> [EXERCISE DETAILS] Please repeat, from the entries that follow, the lines from the one containing "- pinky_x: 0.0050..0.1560" through the one containing "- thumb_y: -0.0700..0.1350" exactly, adding nothing.

[[ TASK INPUTS, beginning ]]

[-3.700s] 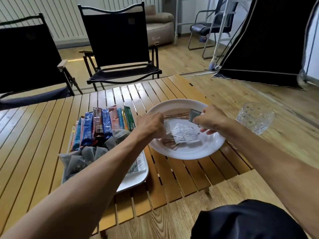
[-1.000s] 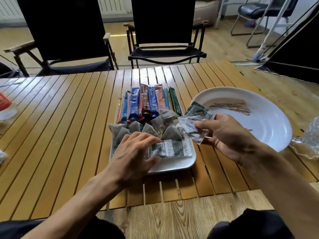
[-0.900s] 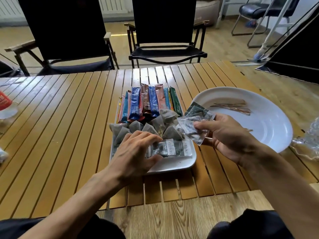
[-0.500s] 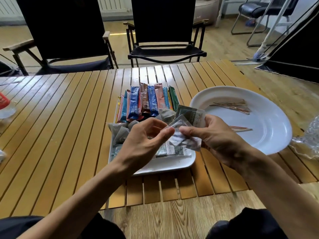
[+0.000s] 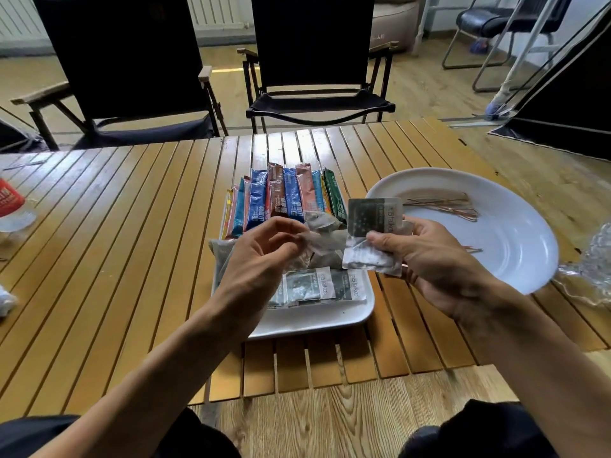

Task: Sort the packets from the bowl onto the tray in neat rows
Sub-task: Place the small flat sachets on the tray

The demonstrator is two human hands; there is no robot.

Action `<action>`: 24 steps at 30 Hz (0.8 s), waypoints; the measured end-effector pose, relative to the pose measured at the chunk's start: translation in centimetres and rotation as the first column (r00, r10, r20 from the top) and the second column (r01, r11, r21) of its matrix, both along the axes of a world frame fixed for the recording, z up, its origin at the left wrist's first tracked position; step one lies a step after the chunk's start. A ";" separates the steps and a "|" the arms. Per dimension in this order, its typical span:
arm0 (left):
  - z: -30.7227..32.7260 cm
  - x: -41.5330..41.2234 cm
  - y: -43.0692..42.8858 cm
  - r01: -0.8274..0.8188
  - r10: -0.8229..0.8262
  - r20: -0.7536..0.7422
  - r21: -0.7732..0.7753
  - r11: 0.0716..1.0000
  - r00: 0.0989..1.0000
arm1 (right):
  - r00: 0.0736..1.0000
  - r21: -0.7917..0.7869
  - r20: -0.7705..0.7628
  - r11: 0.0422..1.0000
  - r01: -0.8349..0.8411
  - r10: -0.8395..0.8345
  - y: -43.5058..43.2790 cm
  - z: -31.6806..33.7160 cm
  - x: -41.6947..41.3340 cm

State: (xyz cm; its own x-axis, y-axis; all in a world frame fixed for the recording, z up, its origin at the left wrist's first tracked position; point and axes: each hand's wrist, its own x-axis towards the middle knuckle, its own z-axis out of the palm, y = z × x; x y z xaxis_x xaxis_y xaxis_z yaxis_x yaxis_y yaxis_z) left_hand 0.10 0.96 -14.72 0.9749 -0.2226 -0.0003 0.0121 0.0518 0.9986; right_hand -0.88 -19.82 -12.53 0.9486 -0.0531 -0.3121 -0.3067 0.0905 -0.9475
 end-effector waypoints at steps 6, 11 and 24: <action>0.4 0.2 -0.1 0.036 -0.042 -0.033 -0.170 0.985 0.999 | 1.000 -0.012 -0.009 1.000 -0.011 0.011 0.0 0.0 0.0; 0.6 0.2 0.0 0.060 -0.068 -0.067 -0.122 0.991 0.995 | 1.000 -0.010 0.008 1.000 0.014 -0.014 -0.4 0.3 0.1; -1.8 0.9 -2.8 -0.036 -0.425 0.366 0.790 0.612 0.828 | 0.998 0.020 0.039 0.998 0.052 -0.053 -1.2 1.0 0.3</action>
State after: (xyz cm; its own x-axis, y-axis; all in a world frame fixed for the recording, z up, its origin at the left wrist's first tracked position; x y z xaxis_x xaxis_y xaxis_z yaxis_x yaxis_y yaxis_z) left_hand 0.99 -1.85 -16.47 0.8152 -0.5502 0.1812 -0.5508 -0.6396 0.5361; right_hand -0.62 -21.03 -11.58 0.9562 -0.0974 -0.2760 -0.2636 0.1232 -0.9567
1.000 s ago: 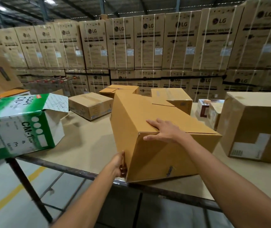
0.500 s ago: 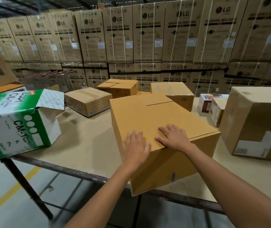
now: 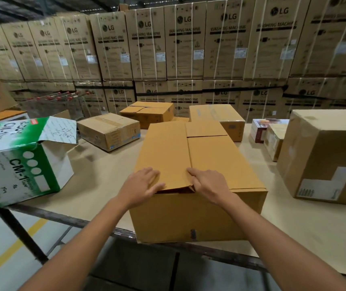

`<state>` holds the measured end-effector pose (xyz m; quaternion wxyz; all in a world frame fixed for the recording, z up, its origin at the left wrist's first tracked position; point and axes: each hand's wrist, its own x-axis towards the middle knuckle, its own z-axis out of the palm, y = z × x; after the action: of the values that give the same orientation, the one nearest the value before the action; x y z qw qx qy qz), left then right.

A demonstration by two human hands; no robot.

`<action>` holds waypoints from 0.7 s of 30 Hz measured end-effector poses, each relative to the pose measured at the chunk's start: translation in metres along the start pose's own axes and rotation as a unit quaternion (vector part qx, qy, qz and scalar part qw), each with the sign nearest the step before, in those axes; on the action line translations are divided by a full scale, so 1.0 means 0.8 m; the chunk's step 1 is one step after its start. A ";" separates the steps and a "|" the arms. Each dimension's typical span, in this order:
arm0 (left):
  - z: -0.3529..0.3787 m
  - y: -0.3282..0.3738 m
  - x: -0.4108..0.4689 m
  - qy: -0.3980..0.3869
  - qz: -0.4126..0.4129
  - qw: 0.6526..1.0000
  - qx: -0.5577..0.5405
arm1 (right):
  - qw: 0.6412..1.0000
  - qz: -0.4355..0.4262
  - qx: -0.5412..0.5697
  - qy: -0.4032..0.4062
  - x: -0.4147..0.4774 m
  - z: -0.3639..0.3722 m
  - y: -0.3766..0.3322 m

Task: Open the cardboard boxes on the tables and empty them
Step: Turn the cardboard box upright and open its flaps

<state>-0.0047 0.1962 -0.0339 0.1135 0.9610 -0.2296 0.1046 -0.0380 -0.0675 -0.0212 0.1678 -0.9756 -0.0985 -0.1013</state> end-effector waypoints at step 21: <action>-0.100 -0.079 -0.009 0.393 -0.271 0.859 0.186 | 0.987 0.106 -0.122 -0.023 0.017 0.016 0.005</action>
<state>0.0060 0.2753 0.0300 0.0376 0.8677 0.1267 0.4792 -0.0221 -0.0645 -0.0312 0.0549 -0.9958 0.0147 -0.0715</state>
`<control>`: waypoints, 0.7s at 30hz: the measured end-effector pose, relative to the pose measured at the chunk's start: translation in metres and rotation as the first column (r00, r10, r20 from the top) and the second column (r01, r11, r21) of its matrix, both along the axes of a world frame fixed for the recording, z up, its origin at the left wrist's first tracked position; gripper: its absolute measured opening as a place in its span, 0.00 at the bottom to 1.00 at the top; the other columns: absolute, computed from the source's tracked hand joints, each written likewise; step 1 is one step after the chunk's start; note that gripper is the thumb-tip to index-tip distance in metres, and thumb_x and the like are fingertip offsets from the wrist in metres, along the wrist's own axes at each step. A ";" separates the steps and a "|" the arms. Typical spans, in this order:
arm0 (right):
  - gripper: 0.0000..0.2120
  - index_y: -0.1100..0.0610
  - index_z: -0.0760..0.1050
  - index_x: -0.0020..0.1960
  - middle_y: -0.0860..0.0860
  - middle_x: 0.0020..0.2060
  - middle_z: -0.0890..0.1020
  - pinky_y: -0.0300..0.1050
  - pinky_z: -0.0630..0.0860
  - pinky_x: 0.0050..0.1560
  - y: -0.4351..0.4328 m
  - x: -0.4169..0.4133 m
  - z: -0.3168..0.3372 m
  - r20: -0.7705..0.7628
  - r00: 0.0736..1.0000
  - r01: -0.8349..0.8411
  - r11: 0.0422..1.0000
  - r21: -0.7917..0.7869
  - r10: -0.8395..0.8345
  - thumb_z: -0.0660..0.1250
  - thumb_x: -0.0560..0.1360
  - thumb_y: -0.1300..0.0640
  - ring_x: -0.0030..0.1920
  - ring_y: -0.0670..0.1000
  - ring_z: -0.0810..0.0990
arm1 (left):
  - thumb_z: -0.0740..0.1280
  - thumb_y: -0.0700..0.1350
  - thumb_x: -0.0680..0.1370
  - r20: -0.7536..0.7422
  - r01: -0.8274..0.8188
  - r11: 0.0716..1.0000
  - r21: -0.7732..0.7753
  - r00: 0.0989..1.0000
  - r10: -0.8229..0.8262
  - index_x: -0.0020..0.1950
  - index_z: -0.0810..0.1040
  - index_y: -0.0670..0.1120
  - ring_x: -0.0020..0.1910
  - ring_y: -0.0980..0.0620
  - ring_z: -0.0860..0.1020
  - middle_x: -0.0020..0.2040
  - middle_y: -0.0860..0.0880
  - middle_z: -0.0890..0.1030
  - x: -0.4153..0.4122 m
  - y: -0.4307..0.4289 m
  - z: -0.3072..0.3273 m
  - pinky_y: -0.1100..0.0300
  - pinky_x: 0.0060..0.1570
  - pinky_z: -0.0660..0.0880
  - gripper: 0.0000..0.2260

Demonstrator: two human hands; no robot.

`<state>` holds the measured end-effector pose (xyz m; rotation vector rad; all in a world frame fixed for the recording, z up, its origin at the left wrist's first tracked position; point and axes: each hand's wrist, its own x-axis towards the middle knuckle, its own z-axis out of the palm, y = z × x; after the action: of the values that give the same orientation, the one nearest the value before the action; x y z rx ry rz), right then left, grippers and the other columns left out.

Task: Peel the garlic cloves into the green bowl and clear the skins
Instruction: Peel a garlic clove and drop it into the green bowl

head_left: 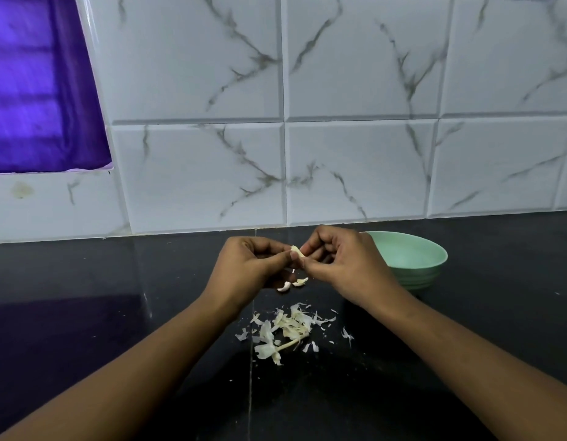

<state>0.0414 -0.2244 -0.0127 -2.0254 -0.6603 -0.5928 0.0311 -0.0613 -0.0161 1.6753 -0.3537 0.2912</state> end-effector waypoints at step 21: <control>0.09 0.53 0.74 0.40 0.48 0.30 0.82 0.38 0.76 0.34 0.007 0.002 -0.007 -0.038 0.999 -0.001 0.998 -0.058 -0.001 0.74 0.69 0.61 0.31 0.44 0.82 | 0.71 0.39 0.72 0.219 -0.220 0.949 0.224 0.961 0.171 0.36 0.84 0.49 0.33 0.50 0.83 0.31 0.49 0.84 0.002 0.002 -0.002 0.57 0.35 0.79 0.06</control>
<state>0.0432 -0.2178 -0.0200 -2.0859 -0.6611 -0.5391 0.0328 -0.0594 -0.0186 1.9372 -0.3826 0.5847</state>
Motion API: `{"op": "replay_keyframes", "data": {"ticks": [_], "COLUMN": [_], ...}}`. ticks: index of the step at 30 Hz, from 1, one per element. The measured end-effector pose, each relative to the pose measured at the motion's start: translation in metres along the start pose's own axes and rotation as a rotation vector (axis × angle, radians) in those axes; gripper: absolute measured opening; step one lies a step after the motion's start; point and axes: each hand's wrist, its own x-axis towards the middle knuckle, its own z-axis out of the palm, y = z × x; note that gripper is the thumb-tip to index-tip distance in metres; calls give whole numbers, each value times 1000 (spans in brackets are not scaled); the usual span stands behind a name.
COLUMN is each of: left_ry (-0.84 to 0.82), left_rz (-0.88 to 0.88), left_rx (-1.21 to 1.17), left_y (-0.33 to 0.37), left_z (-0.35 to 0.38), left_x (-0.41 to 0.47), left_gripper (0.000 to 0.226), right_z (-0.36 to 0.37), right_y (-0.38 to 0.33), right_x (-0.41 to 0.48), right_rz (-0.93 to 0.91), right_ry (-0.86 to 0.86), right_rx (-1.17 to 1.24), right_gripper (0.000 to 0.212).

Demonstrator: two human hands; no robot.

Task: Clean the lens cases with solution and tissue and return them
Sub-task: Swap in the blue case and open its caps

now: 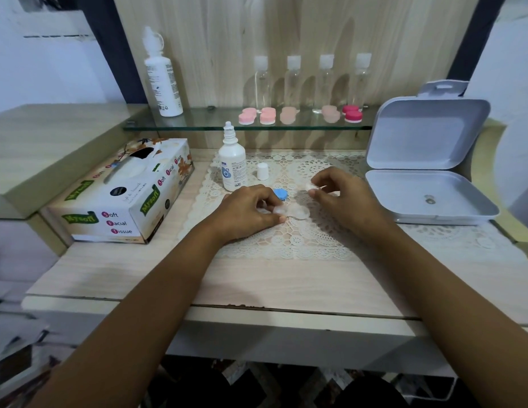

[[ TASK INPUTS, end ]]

> [SOLUTION]
  - pinky_x: 0.0050..0.1560
  - y: -0.4351..0.4328 m
  - x: -0.4169..0.4133 m
  - z: -0.3168..0.3372 m
  - r20: -0.7705..0.7628
  - r00: 0.0736..1.0000
  - r01: -0.8349..0.8411
  - r11: 0.0422..1.0000
  - r21: -0.7917..0.7869
  - r10: -0.8395..0.8345
  - thumb_z: -0.0660..0.1250
  - thumb_x: -0.0560..0.1360
  - thumb_y: -0.1300..0.0640
  - ring_x: -0.0030..0.1920
  - ring_y: -0.0670..0.1000
  - ring_z: -0.0810..0.0990
arm1 (left):
  - thumb_z: -0.0740..0.1280
  - thumb_y: -0.0700..0.1350

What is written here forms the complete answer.